[[ Recorded information, beginning ]]

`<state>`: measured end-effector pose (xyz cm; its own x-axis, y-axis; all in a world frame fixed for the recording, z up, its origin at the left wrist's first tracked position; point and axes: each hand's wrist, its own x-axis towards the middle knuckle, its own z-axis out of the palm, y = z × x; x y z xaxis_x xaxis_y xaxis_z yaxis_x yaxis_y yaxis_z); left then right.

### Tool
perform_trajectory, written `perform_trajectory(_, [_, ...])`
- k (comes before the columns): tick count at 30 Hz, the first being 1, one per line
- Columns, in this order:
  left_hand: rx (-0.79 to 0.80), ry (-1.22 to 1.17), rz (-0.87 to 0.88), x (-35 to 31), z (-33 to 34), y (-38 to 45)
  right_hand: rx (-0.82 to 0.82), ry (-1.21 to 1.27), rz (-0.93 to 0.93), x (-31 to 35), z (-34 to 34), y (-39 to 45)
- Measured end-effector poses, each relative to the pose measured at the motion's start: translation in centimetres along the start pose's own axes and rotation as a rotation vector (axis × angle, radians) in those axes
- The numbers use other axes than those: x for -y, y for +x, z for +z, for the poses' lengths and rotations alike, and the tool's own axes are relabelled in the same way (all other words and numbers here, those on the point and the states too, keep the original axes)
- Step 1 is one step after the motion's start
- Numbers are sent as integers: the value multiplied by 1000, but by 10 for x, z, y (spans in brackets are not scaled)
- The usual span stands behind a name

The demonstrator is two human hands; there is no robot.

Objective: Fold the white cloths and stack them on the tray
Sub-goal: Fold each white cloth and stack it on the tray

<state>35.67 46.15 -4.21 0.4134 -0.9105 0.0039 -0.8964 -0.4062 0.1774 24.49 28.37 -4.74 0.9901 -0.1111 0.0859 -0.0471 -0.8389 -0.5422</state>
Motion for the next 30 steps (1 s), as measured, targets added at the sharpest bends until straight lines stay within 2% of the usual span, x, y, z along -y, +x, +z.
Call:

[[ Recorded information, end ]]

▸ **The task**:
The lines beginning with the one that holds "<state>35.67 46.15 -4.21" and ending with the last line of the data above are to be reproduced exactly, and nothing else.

▸ **Written reply**:
<state>35.67 46.15 -4.21 0.4134 -0.9105 0.0039 -0.8964 -0.4062 0.1774 24.49 28.37 -4.74 0.9901 -0.1111 0.0859 -0.0471 -0.8389 -0.5422</state>
Motion for the next 30 steps (1 s), as measured, targets added at the sharpest bends until straight lines stay within 2% of the usual span, x, y, z along -y, +x, +z.
Call:

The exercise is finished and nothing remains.